Dein Training muss mit Deiner körperlichen und mentalen Leistungsfähigkeit kongruent sein. Dafür solltest Du Deine Angstreaktionen und Deine kämpferische Wohlfühlzone identifizieren. Schützt Du Deinen Kopf oder schiebst Du Dich von der Gefahr weg? Willst Du auf Abstand bleiben oder eng ran gehen? Bist Du eher ein Boxer oder ein Ringer? Kannst Du einen Menschen verletzen? Das beste Multitool wird für Dich nicht funktionieren, wenn die Anwendung sich nicht mit den Antworten auf diese Fragen deckt.

Jeder Baustein zählt

Das Bedürfnis nach multiplen Lösungen ist eher eine technische Frage, während die Multitools eher taktischer Natur sind. Der dritte Legostein sind die Prinzipien. Alle drei Bereiche müssen trainiert und integriert werden, damit physische Selbstverteidigung erfolgreich ist. Jede Herangehensweise ist unterschiedlich, aber diese Perspektivenwechsel erlauben effektive Problemlösung.

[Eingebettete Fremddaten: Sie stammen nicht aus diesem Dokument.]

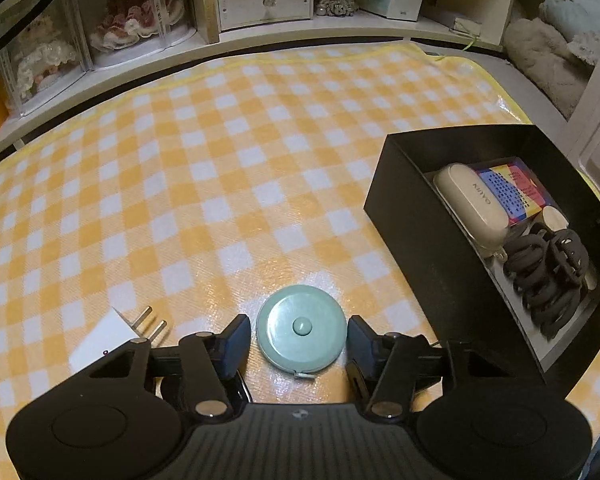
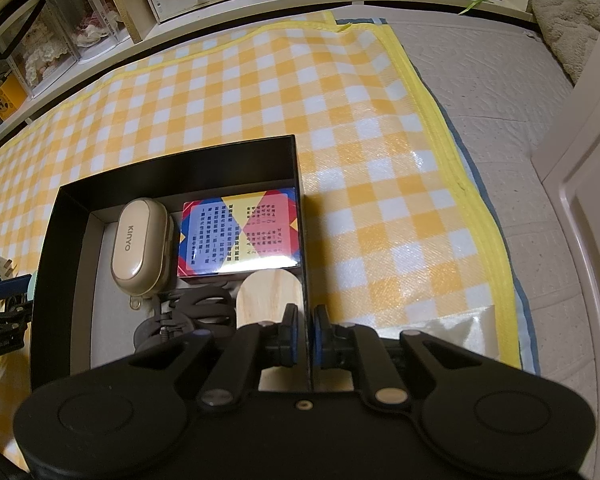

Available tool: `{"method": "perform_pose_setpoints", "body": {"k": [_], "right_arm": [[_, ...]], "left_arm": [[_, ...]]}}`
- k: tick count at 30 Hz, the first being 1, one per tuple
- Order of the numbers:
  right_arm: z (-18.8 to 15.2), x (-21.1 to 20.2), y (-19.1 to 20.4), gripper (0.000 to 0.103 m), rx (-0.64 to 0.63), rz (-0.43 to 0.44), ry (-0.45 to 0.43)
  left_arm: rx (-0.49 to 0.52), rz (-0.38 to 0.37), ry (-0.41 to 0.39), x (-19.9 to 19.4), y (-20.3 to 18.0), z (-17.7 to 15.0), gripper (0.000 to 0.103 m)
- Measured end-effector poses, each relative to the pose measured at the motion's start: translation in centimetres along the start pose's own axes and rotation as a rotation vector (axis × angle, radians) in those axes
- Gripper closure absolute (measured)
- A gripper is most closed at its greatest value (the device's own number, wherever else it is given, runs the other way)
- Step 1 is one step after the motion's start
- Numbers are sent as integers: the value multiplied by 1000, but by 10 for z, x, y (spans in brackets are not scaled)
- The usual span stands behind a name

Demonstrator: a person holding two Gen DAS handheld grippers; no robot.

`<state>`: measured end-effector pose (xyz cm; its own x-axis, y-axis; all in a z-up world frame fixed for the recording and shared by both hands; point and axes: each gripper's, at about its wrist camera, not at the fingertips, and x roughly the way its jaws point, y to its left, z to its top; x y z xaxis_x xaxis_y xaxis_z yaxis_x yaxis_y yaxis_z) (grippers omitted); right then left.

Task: Organize rigid objects
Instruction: 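Reach the left tool to the mint-green tape measure and grasp it, then carry the tape measure into the tray beside the earbud case and release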

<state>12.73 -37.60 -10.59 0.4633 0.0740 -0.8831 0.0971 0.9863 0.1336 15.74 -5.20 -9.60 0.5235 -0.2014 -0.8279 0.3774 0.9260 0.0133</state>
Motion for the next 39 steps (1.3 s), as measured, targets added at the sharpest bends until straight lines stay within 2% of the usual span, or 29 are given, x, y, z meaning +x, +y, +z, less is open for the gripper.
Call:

Die Legosteine beschreiben die Diversität des Werkzeugkastens und wie wir strukturelle Verbesserungen herbeiführen können. Natürlich hat dieses Vorgehen Rückwirkungen auf die Entscheidungsfindung unter Stress. Trotzdem müssen und werden wir Problemanalyse und Lösungsselektion noch tiefergehend betrachten. Wenn ich mich fünf Multitools zwanzig verschiedene Probleme bearbeiten kann, dann muss ich immer noch verstehen, welches der zwanzig Probleme vorliegt und mich entscheiden, welches der fünf Werkzeuge ich nutzen möchte.